TASK GOAL
The answer must consist of each line below that contains the word "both", copied in full.
BEGIN
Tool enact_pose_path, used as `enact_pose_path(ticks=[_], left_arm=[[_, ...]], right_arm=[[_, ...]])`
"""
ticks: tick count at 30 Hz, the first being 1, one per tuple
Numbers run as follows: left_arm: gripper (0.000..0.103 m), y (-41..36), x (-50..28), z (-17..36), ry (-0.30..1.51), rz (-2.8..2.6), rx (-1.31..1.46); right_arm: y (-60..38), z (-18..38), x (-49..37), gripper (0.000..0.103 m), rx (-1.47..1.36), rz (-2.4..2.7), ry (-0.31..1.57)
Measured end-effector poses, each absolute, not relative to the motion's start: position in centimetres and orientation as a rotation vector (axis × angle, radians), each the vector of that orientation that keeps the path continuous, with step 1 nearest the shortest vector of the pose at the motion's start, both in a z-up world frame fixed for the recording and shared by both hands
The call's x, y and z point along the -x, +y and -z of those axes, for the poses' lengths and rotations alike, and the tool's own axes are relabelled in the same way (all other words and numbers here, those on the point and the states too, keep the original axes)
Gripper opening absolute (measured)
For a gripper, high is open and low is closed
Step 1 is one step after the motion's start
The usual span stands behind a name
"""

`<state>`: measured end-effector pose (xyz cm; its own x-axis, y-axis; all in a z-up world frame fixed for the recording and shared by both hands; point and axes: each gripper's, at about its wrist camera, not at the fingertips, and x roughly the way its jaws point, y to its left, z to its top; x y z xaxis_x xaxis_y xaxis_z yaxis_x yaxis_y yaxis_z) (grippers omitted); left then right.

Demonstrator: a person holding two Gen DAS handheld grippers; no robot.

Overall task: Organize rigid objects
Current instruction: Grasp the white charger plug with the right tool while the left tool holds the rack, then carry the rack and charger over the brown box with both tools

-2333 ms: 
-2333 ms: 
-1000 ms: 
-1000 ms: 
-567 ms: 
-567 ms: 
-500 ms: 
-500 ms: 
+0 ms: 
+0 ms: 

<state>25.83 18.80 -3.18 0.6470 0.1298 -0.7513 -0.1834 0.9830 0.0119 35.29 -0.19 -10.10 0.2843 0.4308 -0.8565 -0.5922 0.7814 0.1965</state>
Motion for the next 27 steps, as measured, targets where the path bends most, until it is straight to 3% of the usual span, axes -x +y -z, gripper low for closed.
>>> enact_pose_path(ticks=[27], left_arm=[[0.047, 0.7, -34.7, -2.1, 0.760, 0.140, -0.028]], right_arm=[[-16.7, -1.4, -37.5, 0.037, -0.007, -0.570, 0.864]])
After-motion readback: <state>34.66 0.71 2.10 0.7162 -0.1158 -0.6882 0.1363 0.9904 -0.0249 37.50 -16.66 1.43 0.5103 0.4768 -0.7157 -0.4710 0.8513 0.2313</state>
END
ANSWER TO THE EXERCISE
Measured end-effector poses, each absolute, not relative to the motion's start: position in centimetres and orientation as a rotation vector (axis × angle, radians), each the vector of that orientation that keeps the path continuous, with step 1 nearest the shortest vector of the pose at the motion's start, both in a z-up world frame fixed for the recording and shared by both hands
`<state>`: measured end-effector pose (xyz cm; its own x-axis, y-axis; all in a z-up world frame fixed for the recording and shared by both hands; point and axes: each gripper's, at about its wrist camera, not at the fingertips, and x roughly the way its jaws point, y to its left, z to its top; x y z xaxis_x xaxis_y xaxis_z yaxis_x yaxis_y yaxis_z) (grippers omitted); left then right.
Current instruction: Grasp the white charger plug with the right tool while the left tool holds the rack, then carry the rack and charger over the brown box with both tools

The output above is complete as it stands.